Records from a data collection
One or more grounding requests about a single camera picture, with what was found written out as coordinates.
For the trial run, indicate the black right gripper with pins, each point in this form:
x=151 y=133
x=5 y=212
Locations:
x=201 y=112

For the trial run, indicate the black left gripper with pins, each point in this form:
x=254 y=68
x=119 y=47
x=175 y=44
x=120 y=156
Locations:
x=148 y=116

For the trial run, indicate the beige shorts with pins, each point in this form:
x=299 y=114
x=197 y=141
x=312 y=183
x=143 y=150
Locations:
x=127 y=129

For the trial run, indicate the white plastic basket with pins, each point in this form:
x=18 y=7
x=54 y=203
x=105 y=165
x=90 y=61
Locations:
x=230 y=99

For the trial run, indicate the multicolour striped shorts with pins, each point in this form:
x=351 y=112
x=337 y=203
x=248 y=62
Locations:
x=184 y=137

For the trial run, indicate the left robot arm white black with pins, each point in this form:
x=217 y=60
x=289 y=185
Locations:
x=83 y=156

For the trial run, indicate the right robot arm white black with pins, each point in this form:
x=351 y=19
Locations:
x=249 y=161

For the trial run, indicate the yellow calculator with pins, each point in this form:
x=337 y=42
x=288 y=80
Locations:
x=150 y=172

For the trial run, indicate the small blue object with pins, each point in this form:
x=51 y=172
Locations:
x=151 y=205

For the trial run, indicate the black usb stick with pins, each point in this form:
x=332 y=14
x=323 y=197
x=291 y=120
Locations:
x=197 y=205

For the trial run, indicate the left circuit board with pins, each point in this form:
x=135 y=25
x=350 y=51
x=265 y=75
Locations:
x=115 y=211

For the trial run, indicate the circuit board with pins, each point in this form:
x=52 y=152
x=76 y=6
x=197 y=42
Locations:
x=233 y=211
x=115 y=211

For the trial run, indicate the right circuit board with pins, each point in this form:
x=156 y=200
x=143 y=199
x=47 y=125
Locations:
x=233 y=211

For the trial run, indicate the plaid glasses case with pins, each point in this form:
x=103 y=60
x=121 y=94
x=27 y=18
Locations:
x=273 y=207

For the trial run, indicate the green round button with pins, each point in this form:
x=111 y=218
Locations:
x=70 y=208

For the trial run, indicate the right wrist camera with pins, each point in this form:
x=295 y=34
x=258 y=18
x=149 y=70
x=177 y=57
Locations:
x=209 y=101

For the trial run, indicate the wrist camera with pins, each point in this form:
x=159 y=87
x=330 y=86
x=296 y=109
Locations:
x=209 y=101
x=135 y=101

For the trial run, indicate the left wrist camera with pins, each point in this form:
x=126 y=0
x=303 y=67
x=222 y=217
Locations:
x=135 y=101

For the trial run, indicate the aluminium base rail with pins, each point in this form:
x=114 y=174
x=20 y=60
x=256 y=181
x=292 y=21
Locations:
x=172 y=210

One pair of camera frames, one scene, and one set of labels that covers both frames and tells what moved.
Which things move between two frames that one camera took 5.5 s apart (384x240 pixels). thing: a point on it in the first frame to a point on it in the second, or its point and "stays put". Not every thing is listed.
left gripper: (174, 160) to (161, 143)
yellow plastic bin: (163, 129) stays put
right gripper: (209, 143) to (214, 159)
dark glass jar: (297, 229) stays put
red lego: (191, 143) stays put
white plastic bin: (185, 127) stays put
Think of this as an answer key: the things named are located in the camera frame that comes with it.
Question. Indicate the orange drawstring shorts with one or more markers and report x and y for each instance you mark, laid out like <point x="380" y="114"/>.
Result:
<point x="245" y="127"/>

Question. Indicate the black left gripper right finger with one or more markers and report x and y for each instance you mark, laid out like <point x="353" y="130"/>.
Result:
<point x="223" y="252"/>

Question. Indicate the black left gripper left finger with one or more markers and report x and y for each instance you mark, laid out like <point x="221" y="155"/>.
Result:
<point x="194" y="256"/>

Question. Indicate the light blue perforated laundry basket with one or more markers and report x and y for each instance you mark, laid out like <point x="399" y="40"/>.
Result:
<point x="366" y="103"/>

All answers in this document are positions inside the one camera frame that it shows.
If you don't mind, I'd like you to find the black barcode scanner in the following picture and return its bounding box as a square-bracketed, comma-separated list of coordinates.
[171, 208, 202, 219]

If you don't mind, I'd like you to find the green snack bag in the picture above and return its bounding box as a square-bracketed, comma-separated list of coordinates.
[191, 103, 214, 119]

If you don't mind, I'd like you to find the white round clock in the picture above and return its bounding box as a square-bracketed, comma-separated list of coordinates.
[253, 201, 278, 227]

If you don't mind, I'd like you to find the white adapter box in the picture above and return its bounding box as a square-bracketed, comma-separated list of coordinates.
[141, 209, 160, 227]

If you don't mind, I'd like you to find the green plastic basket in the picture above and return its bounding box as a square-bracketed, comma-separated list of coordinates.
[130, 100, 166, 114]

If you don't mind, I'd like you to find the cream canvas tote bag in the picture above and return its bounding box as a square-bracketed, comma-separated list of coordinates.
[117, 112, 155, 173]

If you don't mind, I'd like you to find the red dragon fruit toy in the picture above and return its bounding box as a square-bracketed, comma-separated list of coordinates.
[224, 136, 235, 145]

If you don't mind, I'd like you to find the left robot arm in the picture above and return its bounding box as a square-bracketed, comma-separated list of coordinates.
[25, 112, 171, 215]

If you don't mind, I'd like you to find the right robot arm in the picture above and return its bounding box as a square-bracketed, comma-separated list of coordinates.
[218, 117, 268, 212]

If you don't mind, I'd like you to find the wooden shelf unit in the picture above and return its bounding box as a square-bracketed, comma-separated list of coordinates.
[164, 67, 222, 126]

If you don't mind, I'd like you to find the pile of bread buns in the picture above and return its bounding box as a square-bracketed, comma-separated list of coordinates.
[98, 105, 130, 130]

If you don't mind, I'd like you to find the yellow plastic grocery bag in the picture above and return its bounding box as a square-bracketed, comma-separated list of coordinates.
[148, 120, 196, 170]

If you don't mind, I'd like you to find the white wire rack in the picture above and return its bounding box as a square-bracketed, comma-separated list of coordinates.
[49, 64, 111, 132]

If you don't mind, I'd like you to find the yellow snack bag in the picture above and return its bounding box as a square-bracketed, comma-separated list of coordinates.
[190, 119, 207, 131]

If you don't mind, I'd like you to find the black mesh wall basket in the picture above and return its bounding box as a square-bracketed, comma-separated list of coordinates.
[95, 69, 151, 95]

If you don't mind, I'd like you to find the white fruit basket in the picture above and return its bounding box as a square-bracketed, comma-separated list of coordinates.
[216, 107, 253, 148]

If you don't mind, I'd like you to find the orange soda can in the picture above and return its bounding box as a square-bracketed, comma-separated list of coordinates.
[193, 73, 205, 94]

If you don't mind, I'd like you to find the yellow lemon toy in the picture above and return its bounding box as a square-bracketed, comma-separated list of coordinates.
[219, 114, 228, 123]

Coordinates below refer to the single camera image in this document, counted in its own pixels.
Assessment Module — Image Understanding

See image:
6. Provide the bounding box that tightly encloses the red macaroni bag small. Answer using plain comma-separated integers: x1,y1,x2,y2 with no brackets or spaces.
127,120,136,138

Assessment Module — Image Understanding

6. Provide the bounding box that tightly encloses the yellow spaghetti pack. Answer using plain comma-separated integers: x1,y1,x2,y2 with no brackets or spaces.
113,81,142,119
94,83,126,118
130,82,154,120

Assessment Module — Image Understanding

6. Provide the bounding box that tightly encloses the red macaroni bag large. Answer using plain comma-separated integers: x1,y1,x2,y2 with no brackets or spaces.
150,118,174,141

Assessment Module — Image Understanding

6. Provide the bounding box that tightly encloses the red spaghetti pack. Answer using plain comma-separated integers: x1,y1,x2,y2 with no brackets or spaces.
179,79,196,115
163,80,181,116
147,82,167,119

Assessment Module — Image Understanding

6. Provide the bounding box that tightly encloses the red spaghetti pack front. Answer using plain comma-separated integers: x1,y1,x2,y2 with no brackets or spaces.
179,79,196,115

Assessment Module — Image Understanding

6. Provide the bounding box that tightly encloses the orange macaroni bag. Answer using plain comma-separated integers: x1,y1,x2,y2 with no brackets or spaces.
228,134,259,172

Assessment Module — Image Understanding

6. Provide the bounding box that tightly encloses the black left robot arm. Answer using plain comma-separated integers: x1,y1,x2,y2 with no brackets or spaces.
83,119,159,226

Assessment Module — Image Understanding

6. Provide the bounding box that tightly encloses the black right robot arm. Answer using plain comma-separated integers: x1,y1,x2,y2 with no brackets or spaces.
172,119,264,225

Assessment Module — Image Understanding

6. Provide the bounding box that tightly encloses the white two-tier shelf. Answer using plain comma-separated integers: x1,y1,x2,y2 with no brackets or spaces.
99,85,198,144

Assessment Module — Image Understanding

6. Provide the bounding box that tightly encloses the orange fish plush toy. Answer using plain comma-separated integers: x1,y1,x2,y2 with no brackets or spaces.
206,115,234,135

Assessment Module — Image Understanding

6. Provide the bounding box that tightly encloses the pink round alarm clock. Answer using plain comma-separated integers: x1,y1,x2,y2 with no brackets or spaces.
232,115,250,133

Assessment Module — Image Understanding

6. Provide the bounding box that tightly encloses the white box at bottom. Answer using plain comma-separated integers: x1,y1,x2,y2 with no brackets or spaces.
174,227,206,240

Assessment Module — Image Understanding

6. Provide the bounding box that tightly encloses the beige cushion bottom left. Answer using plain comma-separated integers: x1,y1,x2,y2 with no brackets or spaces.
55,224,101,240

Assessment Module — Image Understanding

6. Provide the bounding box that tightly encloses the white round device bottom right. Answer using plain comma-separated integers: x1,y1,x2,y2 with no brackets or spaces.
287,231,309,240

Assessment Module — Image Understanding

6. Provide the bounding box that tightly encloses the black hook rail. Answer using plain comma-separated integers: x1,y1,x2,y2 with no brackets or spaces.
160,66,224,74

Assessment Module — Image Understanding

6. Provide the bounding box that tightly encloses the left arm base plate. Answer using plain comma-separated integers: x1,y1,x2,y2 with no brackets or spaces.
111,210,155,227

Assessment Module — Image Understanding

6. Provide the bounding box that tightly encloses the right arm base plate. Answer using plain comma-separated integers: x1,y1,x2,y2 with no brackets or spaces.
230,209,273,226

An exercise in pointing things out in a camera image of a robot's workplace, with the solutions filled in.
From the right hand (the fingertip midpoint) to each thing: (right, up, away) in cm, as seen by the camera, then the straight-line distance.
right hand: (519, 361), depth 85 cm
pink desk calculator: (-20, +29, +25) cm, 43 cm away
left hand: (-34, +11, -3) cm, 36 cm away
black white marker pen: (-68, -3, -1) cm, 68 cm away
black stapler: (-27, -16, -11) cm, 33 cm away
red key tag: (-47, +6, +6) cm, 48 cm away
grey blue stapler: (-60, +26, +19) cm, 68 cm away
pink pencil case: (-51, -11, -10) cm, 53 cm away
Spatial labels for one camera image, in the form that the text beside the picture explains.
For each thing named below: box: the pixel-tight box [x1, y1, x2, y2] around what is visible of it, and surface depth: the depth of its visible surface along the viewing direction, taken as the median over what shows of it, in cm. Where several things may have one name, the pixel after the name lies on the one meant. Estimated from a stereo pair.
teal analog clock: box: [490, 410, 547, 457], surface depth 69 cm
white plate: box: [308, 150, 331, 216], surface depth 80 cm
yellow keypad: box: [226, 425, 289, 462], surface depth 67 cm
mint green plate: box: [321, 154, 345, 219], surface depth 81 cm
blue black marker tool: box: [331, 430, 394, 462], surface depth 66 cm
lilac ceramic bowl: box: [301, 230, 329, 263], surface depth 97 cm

## [PROBLEM REQUIREMENTS]
Give the count of lines in the records that contain "report", and no other text.

## [EXERCISE RESPONSE]
4